Il settore agrario italiano ha contribuito negli anni della crisi a frenare la decrescita del PIL, mostrando un andamento leggermente positivo, in forte contrasto con gli altri settori dell’economia, ma a partire dal 2013 la tendenza si è invertita. La crisi internazionale sta enfatizzando problemi presenti da molti anni nel settore.

Il segno negativo è stato causato principalmente dalle condizioni climatiche avverse. Il 2013 è stato caratterizzato da situazioni climatiche estreme e la tropicalizzazione del clima è un fenomeno che preoccupa fortemente l’intero settore. I fenomeni diventano sempre più estremi, incidendo pesantemente sulla qualità e sulla quantità dei prodotti agricoli. L’anno è stato caratterizzato dall’assenza della primavera (periodo cruciale per il settore), da un inverno più lungo e freddo e da forti nubifragi nella stagione estiva e autunnale.

La notevole biodiversità del territorio italiano è uno dei punti di forza del settore agrario italiano che può contare inoltre sulla presenza di prodotti tipici, in grado di trainare l’export. Alcune problematiche, però, inibiscono la crescita del settore e pongono serie incognite, soprattutto in chiave futura. Di queste problematiche, fortunatamente, se ne stanno occupando diverse persone competenti del settore, tra cui Giampiero Martini, Vicepresidente del Consorzio Agrario di Ferrara.

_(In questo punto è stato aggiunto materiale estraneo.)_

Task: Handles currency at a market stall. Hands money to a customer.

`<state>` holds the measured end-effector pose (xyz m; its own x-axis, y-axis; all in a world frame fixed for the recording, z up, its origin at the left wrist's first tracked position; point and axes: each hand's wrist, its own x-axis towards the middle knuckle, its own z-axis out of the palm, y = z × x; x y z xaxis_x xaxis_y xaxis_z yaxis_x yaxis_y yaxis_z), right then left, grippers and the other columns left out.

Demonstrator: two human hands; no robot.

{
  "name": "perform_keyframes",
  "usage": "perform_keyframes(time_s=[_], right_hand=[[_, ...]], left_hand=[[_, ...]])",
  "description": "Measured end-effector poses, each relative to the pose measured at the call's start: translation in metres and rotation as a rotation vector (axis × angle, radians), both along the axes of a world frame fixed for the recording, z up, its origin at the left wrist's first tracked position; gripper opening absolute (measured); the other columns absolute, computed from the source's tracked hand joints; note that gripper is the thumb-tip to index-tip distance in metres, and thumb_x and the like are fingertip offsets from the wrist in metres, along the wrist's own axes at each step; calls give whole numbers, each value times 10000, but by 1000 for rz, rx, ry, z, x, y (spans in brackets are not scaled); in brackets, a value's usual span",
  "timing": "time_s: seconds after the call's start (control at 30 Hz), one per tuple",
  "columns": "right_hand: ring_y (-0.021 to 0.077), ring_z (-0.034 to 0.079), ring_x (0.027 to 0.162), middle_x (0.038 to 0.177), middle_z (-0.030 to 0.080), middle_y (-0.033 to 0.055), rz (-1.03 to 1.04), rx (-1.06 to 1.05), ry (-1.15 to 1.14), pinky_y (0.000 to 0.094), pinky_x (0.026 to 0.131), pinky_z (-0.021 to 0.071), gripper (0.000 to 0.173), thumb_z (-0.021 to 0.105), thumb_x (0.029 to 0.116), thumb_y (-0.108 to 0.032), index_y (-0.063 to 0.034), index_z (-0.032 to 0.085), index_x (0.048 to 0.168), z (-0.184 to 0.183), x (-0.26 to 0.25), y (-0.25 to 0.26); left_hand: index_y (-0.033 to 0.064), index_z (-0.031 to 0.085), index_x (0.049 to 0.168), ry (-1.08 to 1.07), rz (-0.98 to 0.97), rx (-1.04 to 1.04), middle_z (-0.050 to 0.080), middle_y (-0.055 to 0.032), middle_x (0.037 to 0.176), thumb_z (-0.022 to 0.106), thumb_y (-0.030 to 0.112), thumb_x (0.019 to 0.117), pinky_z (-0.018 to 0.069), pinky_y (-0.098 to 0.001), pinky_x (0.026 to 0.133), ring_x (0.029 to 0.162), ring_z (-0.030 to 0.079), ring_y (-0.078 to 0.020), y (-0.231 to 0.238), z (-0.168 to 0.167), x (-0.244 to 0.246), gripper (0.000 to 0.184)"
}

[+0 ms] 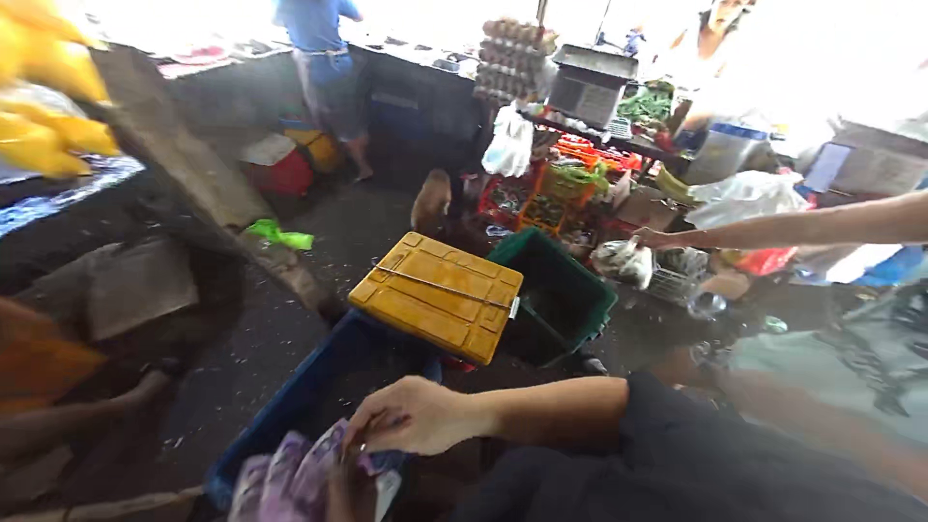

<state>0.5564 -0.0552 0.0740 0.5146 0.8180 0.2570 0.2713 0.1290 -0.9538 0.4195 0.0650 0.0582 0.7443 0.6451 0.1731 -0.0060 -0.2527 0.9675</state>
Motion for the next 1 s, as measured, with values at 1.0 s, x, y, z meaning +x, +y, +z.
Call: perform_keyframes(time_s=[1.0], right_hand=[[58, 724, 948, 995, 768, 15, -1471, -107, -121, 280, 902, 613, 156, 619, 960, -32, -34, 743, 1054, 19, -58, -329]], left_hand=[[-32, 619, 1238, 138, -1759, -118, 742, -28, 1090, 805, 84, 842, 591, -306, 957, 1028, 702, -71, -285, 12, 167, 453]])
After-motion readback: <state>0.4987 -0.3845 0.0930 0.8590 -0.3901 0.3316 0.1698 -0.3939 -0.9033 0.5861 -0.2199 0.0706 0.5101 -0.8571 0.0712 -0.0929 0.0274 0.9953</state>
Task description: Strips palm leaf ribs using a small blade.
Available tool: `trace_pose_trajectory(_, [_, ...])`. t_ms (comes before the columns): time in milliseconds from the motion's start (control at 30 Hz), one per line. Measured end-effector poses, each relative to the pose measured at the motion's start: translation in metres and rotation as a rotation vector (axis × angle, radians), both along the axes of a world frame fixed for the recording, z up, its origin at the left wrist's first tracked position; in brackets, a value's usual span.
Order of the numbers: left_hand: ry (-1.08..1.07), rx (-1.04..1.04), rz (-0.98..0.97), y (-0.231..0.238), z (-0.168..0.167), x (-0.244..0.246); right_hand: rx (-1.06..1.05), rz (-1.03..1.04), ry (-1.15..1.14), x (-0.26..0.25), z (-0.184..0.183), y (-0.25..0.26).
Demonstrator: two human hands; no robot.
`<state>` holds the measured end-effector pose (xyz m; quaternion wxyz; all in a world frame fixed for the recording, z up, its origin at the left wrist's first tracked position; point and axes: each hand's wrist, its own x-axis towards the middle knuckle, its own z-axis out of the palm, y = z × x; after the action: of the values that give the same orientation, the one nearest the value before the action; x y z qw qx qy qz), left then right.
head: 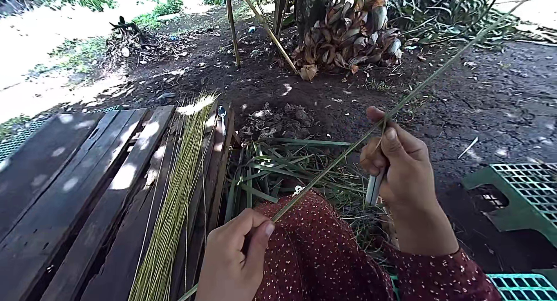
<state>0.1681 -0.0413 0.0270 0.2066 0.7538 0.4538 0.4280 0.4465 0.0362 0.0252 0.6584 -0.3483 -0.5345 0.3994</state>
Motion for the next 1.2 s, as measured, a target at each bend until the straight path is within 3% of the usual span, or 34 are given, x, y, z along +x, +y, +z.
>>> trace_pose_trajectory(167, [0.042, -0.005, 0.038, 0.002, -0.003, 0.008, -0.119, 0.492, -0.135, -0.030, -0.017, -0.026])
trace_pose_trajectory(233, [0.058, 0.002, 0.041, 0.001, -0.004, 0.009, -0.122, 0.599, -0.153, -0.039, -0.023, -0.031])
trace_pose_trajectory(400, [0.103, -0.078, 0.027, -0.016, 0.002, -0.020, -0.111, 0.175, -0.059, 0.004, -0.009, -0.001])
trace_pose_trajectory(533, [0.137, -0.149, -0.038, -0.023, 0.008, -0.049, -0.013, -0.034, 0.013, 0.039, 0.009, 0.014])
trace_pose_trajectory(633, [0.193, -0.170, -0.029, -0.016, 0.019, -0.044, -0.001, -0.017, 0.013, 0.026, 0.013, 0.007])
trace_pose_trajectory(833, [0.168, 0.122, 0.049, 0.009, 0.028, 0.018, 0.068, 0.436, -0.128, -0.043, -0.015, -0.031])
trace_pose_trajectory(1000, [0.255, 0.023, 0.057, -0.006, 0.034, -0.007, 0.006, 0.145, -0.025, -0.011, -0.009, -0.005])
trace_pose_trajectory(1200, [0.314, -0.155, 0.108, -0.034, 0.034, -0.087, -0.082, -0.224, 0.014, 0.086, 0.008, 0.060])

Il principale problema dell’agricoltura italiana è l’eccessiva frammentazione del settore, che rende molti coltivatori price takers, costringendoli a subire passivamente il prezzo imposto dal mercato (il quadro non è perfettamente omogeneo e contrappone esempi virtuosi, come la melicoltura, a frammentazioni estreme, come nel caso degli agrumi). L’organizzazione delle piccole aziende in associazioni ne aumenterebbe la forza contrattuale e conseguentemente la redditività e le risorse a disposizione per innovare. Molti prodotti italiani devono fronteggiare la forte concorrenza di prodotti esteri, a causa del forte sviluppo nel settore dei trasporti, anche sul mercato italiano. Il costo della terra, inoltre, ha conosciuto negli ultimi anni una forte crescita (soprattutto nelle regioni centro-meridionali), trainato dalle crescenti politiche speculative e risentendo negativamente dello sviluppo del settore agroenergetico.

Come evidenziato dallo stesso Giampiero Martini, molti aspetti negativi nel settore agrario italiano sono comuni ad altri settore dell’economia italiana: l’eccessiva burocrazia, la complessità delle procedure, la tassazione elevata, la difficoltà nell’accesso al credito.

Il principale problema che potrebbe esplodere in futuro è quello del depauperamento del suolo. Per ottenere rilevanti economie di scala si sta diffondendo la monocoltura, con utilizzo di prodotti chimici per massimizzare il rendimento dei terreni. Questa metodologia, molto redditizia nel breve periodo, potrebbe compromettere irreparabilmente la qualità del suolo. Il forte utilizzo di prodotti chimici crea assuefazione nei terreni e evoluzione negli agenti patogeni, ed è necessario utilizzare quantità sempre più elevate, provocando un aumento del consumo idrico e potenziali problemi alla salute dei consumatori. La soluzione a questo problema può essere il ricorso all’agricoltura biologica, che permette di rigenerare il terreno (ma presenta una resa nettamente inferiore).

Pur con tutti i problemi di cui abbiamo parlato, il settore agrario italiano continua a rappresentare un’importante fetta del PIL italiano e sarebbero auspicabili interventi da parte del governo per tutelare un settore in grado di offrire notevoli sbocchi occupazionali.